French jury upholds jail terms for three rugby players over gang rape
A French court on Saturday upheld the prison sentences of up to 14 years imposed on three former rugby players who had appealed their convictions for raping a student in 2017.
Irishman Denis Coulson, 31, and Frenchman Loick Jammes, 31, had been sentenced to 14 years behind bars, and New Zealander Rory Grice, 36, to 12 years in jail.
The jail terms were handed down after a trial in the French city of Bordeaux in late 2024 over the rape of a 20-year-old student during a drunken night out in 2017.
"You are sentenced to the same penalty as in the first instance," said the presiding judge in Angouleme, southwestern France, adding that there was an "absence of significant evolution compared to the previous decision".

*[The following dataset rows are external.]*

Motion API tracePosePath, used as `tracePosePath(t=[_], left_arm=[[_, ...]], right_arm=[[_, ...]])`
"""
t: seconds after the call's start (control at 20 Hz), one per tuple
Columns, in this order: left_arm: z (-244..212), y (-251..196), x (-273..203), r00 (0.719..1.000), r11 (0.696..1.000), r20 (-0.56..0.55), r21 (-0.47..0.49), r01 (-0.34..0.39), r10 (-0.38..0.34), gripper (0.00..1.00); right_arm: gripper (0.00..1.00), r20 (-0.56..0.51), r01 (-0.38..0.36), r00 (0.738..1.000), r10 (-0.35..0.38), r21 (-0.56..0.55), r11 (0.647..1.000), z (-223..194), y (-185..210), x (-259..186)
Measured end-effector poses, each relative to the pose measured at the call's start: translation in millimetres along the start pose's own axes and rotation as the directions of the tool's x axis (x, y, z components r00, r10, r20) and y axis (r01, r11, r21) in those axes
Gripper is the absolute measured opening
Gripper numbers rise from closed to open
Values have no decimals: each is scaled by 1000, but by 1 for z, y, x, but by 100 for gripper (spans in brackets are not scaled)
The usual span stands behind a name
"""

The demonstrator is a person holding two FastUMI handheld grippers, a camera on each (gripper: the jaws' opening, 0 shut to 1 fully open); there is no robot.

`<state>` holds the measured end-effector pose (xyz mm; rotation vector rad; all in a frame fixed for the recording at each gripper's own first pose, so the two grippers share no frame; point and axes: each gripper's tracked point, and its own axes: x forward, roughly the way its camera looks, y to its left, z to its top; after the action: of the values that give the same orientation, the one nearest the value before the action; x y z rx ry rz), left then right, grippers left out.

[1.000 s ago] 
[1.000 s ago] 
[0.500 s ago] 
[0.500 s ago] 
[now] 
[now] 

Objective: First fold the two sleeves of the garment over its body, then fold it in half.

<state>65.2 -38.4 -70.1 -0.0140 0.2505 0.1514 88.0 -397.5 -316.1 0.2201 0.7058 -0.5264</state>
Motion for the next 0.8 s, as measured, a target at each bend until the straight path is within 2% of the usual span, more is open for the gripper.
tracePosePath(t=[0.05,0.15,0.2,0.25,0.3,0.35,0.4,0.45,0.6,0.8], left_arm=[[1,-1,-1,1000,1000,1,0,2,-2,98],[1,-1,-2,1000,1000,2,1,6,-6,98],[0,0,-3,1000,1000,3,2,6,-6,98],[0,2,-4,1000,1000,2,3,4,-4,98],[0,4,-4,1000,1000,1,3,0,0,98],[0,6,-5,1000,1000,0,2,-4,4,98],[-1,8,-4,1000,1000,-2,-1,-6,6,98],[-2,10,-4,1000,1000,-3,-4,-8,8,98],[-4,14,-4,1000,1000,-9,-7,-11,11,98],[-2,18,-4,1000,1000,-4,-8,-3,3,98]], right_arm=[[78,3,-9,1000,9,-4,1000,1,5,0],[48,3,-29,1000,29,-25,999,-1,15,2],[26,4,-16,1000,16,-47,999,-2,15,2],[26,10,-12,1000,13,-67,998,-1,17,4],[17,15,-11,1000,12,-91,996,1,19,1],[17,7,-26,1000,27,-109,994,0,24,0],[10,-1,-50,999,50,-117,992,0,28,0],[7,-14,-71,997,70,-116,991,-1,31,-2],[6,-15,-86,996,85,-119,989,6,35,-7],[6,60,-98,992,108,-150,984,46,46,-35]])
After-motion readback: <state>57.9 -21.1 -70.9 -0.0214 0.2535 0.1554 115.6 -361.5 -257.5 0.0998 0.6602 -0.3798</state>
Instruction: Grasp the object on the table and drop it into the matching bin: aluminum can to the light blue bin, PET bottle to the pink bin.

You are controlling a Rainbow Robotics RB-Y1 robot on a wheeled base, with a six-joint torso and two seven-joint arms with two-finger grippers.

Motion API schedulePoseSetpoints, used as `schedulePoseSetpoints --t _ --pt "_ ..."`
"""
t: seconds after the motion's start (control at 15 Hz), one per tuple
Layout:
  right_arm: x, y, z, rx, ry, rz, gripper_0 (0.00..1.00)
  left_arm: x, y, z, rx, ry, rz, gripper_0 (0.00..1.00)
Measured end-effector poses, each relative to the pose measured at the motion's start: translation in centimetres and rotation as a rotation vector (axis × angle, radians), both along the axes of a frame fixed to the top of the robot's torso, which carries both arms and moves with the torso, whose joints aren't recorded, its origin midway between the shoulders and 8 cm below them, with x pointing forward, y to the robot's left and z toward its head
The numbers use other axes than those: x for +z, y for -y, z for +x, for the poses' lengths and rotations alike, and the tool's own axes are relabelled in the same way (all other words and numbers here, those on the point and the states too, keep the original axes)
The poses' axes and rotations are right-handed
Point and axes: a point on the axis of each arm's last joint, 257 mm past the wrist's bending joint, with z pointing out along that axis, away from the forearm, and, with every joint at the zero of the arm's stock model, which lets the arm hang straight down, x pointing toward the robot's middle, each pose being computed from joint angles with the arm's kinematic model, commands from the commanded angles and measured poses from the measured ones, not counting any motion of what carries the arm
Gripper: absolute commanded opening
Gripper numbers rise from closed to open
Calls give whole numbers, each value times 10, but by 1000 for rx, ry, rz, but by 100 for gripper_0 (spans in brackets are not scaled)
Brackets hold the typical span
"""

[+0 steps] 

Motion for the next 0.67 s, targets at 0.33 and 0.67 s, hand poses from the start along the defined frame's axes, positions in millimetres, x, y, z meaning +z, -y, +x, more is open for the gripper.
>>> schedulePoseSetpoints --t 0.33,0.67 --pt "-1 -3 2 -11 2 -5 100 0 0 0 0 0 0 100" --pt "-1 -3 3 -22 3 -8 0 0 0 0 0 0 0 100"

There were emotional scenes as the verdict was read as the three defendants, former players with Grenoble rugby club, remained motionless in the dock before speaking with their lawyers and relatives, some of whom were in tears.
The victim was not present in court.
In the early hours of March 12, 2017, the student, identified only as V., was in tears as she left a hotel on the outskirts of Bordeaux, where the Grenoble team spent the night after losing a Top 14 game against local side Bordeaux-Begles.
V. filed a complaint with police, saying she had met the players in a bar together with two friends and accompanied them to a nightclub where all of them drank heavily.
The student said she had no recollection of how she got from the club to the hotel where she woke up, naked on a bed and with a crutch inserted in her vagina.
She saw two naked men in the room and others fully dressed.
Coulson, Jammes and Grice stated they had sexual relations with V. but claimed the encounter was consensual and the student had been pro-active in bringing it about.
The lawyers for the three said they will appeal to the Court of Cassation, the highest court in the French judicial system.
Coulson's lawyer said they were stunned by a "repetition of an excessive and disproportionate punishment".
Jammes's lawyer Denis Dreyfus said they had been punished for not having confessed.
"If this is how the appeals process is conceived, it's frightening," he said.
During the proceedings, as in the original trial, the defendants maintained that the act was consensual, relying on a video filmed by one of them.
The victim's lawyer said they were relieved and described the ordeal as "a terrible journey, marked by repeated setbacks".
Two other teammates, who witnessed the scene without intervening, Irishman Chris Farrell and New Zealander Dylan Hayes, did not appeal their convictions.
Farrell had been sentenced to four years in prison, two of which were suspended, and Hayes received a two-year suspended term.